EXERCISE OBJECTIVE.
Lines in the data below that contain the word "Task" are to be copied.

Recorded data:
↓

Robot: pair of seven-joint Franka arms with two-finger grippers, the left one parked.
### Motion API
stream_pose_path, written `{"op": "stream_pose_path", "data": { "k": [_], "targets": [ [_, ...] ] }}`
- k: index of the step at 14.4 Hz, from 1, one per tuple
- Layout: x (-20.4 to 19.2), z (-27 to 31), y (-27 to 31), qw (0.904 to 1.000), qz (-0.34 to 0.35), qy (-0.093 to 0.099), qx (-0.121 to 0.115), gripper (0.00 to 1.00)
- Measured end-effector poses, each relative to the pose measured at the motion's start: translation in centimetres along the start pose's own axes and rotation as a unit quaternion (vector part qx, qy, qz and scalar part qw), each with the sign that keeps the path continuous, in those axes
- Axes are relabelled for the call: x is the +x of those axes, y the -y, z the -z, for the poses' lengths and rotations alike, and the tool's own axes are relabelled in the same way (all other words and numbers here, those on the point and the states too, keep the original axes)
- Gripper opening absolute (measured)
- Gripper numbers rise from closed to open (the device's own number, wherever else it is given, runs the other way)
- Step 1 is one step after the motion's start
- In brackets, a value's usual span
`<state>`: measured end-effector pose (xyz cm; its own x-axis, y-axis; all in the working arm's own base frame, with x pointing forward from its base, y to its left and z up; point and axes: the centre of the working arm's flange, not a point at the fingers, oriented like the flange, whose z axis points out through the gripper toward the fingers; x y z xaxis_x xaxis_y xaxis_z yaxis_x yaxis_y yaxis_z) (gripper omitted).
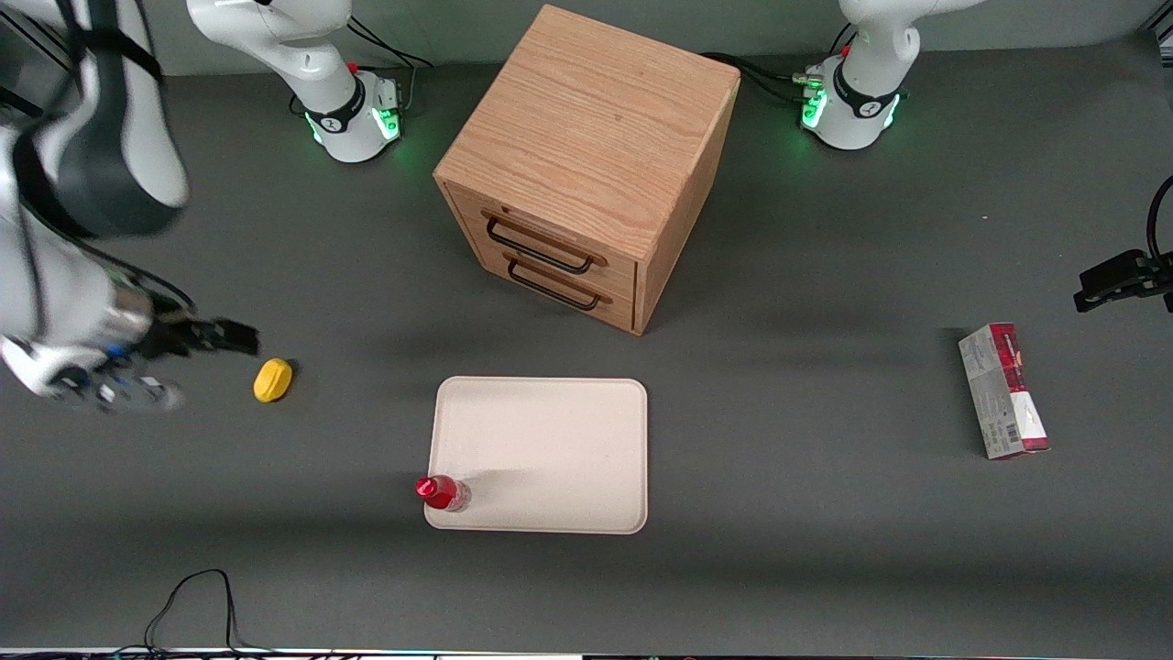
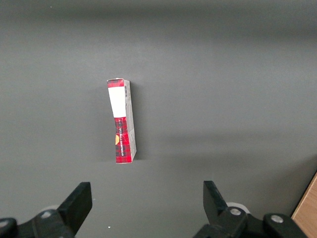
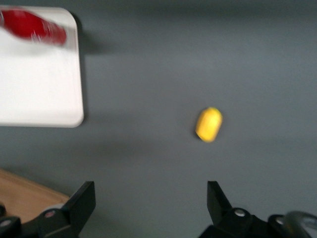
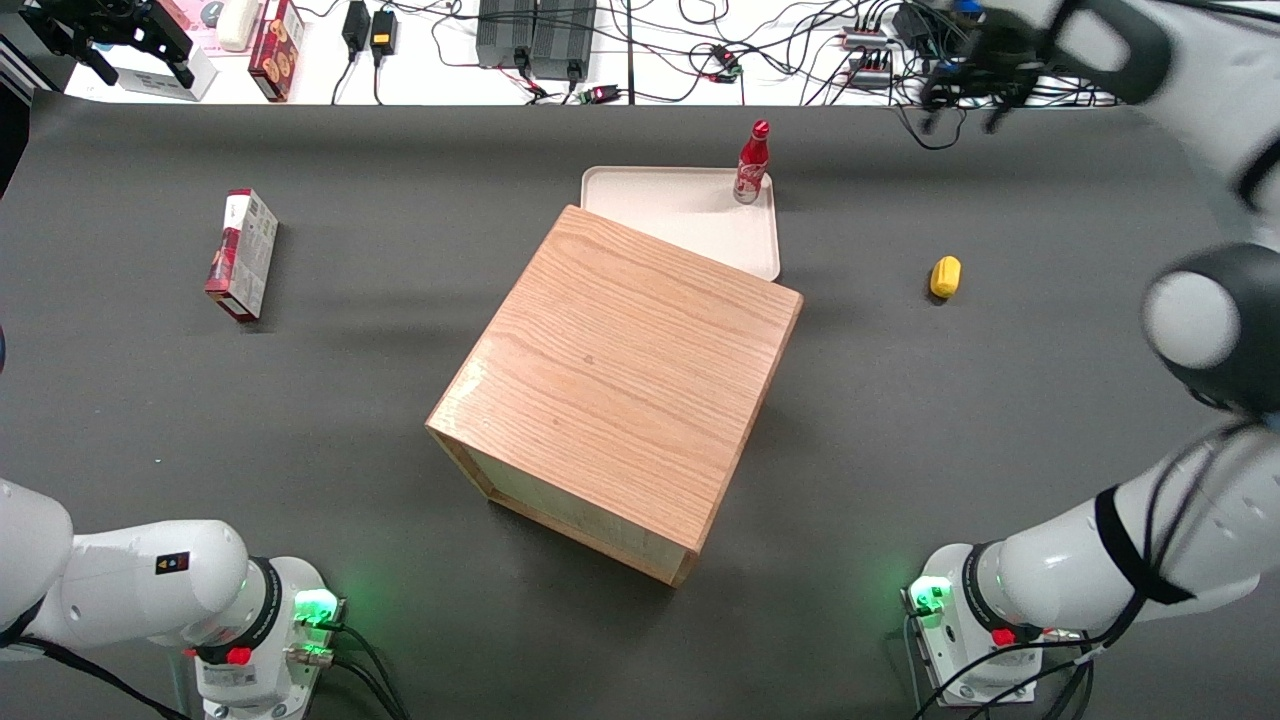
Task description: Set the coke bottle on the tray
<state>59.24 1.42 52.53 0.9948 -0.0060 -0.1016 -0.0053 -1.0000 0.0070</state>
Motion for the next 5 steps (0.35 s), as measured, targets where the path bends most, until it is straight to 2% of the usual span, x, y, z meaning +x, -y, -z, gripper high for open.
{"op": "stream_pose_path", "data": {
  "k": [3,5],
  "targets": [
    [-5.0,2.9,-2.3,0.9999,0.000,-0.012,0.008,1.00],
    [-5.9,3.9,-1.7,0.9998,0.005,-0.019,0.008,1.00]
  ]
}}
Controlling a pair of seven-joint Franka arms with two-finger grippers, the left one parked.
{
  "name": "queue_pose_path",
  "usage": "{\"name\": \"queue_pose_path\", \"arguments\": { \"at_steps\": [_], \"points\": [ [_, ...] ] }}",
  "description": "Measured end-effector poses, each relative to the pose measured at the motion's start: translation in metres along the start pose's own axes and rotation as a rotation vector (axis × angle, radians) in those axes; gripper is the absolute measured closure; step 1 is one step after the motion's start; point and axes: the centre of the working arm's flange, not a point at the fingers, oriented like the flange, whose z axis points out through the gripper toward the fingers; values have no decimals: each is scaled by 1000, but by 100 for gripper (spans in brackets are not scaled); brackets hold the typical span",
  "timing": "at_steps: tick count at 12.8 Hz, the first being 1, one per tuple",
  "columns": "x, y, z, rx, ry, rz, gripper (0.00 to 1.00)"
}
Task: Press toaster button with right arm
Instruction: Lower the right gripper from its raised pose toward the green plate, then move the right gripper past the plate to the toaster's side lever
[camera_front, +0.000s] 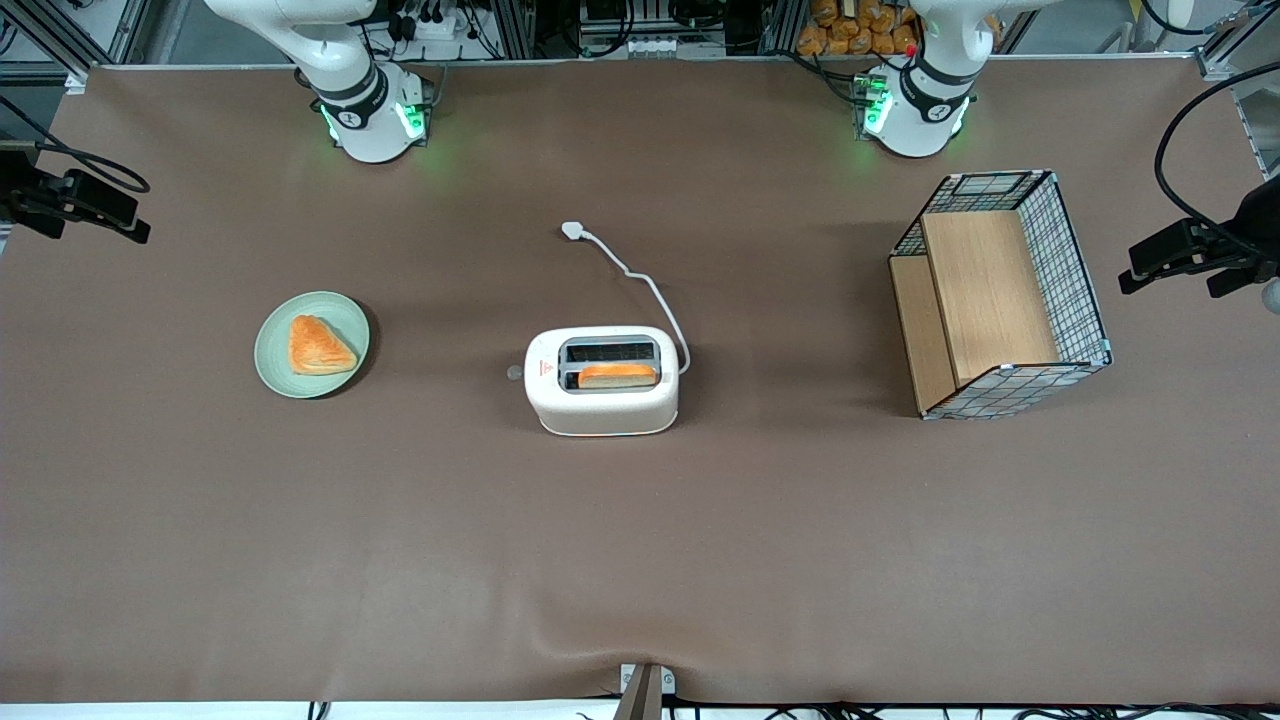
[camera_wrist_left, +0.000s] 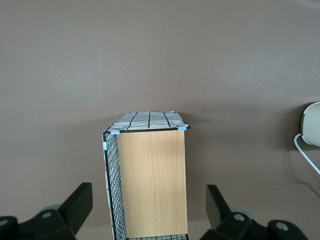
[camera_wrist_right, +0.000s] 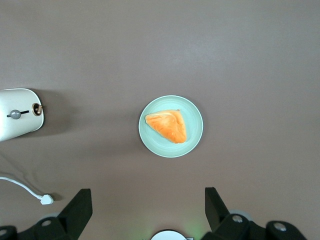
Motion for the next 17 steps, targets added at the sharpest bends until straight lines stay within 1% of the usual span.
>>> {"name": "queue_pose_path", "arguments": {
  "at_steps": [6, 7, 9, 12, 13, 16, 17],
  "points": [
    [0, 0, 0, 0, -2, 0, 0],
    [0, 0, 1, 0, -6, -1, 0],
    [3, -4, 9, -2, -27, -9, 0],
    [14, -35, 36, -10, -79, -63, 0],
    [18, -52, 47, -3, -101, -90, 0],
    [35, -86, 94, 97, -194, -122, 0],
    [43, -91, 109, 121, -217, -121, 0]
  ]
}}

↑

EXERCISE RESULT.
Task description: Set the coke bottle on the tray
Task: Press toaster button with right arm

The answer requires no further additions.